Neue Studie belegt: Auf das beste Kosten-Nutzen-Verhältnis kommt es an
Die neue Studie „Mehrkosteneffizienz alternativer Zero Emission Building (ZEB) Definitionen“ von Prof. Dr. Nikolas Müller von der EBS Universität in Oestrich-Winkel belegt, dass es für den Gesamterfolg von Klimaschutzmaßnahmen im Wohngebäudebereich zuallererst darauf ankommt, dass flächendeckend Maßnahmen mit dem besten Kosten-Nutzen-Verhältnis ermöglicht werden. Die Ergebnisse der Studie sind ein Resultat einfacher mathematischer Berechnungen und sie liefern eine folgelogische Antwort: Die Grenzkosten der Energieeinsparung im Gebäudebestand sind längst überschritten, flächendeckende Vollsanierungen führen für Eigentümer wie für Mieter zu zusätzlichen Kosten. Die Notwendigkeit der Vermeidung von CO2-Emissionen ist jedoch unstrittig. Die Frage ist schlicht: Können die Ziele verlässlicher erreicht werden, als mit dem Strategieansatz, das Ordnungsrecht hinsichtlich der Gebäudeeffizienz zu verschärfen bzw. an hoher Sanierungstiefe festzuhalten?
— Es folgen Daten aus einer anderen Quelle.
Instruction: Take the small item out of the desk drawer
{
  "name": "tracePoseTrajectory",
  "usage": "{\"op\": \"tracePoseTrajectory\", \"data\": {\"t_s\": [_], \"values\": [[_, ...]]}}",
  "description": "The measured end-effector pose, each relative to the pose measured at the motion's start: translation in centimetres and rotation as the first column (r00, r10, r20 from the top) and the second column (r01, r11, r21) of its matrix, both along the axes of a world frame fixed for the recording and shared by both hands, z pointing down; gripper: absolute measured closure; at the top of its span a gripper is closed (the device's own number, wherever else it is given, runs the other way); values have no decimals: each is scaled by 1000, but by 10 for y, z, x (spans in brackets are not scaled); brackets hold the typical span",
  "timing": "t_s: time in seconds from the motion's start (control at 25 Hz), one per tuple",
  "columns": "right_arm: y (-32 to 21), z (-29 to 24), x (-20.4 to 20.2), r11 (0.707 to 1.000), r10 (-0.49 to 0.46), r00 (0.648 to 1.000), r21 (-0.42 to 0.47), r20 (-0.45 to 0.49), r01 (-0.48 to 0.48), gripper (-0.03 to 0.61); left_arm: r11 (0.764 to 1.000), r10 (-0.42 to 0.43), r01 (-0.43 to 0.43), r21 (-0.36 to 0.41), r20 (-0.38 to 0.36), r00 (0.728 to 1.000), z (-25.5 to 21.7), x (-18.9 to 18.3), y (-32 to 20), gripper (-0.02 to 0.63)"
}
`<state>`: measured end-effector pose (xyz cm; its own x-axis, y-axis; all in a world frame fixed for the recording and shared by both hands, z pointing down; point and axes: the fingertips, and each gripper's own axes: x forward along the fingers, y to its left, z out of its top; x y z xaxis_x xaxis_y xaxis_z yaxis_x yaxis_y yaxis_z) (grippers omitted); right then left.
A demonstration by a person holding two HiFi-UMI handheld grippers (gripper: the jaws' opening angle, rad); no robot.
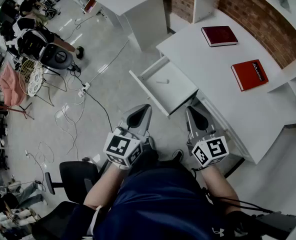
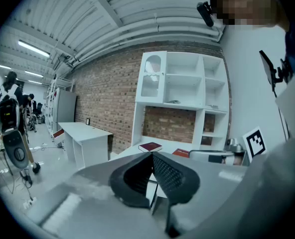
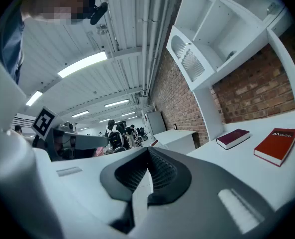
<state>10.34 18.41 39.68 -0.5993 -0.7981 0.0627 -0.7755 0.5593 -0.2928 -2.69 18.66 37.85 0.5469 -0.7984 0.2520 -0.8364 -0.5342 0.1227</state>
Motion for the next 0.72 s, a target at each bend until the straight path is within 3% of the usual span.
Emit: {"op": "tracePoseTrajectory", "data": {"t_s": [0.36,0.56,0.72], "values": [[23,27,-25,995,61,998,-76,-28,-63,577,993,-117,118,5,-42,992,6,-73,10,611],[26,36,-43,989,89,993,-109,-82,-98,577,992,-123,124,22,-44,991,18,-110,8,611],[12,26,-56,988,116,985,-92,-125,-128,577,992,-115,120,41,-97,989,13,-129,-6,611]]}}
Hierauf gibt die Arbeit im Detail die folgenden Antworten:
„Die Studienergebnisse zeigen für den GdW-Bestand, dass von einer finanziellen Vorteilhaftigkeit bei einer flächendeckenden gebäudebezogenen Effizienzsteigerung nicht mehr gesprochen werden kann. Nutzerseitig geht mit energetisch höherwertigen Standards uneingeschränkt zusätzlicher Komfort einher, kostenseitig übersteigen diese Standards jedoch auch bei hohen Energiepreisen die Warmmietenneutralität bei weitem“, sagt GdW-Präsident Axel Gedaschko.
Die Ergebnisse bestätigen einerseits eine Reihe anderer Forschungsarbeiten, die darlegen, dass die EU-Kommission für den Wohngebäudebestand falsch informiert ist, wenn sie davon ausgeht, dass energetische Sanierungen aus den Einsparungen finanziert werden könnten. Andererseits erklären sie, warum im Bestand Sanierungen nach den Zielen politischer Akteure aktuell nicht durchgeführt werden: Sie fordern schlicht zusätzliche erhebliche Finanzmittel ein. Die von der Kommission oft herangezogene Beseitigung von ‚energy poverty‘ vergisst, dass alle Investitionen refinanziert werden müssen sowie auch, dass die Beseitigung der Energiearmut zu einer Wohnkostenarmut führen kann, also die Warmmiete zu stark erhöht.
Es ist anzunehmen, dass hohe Effizienzstandards für Nullemissionsgebäude keinen positiven Beitrag leisten werden, wenn sie erstens Maßnahmen wegen fehlender wirtschaftlicher Darstellbarkeit verhindern und zweitens Treibhausgasemissionen anders günstiger einzusparen sind. Und wenn drittens auch die energetische Differenz zwischen verschiedenen baulichen Standards durch den zusätzlichen Einsatz erneuerbarer Energien kostengünstiger gedeckt werden kann als die flächendeckende Umsetzung hoher energetischer baulicher Standards bei gleicher Klimaschutzwirkung. Mit anderen Worten: Hohe Standards bergen schlicht die Gefahr, dass auch weiterhin kaum Sanierungsmaßnahmen durchgeführt werden – in Folge blieben dann sowohl energetische Effizienzsteigerungen als auch der Klimaschutz auf der Strecke.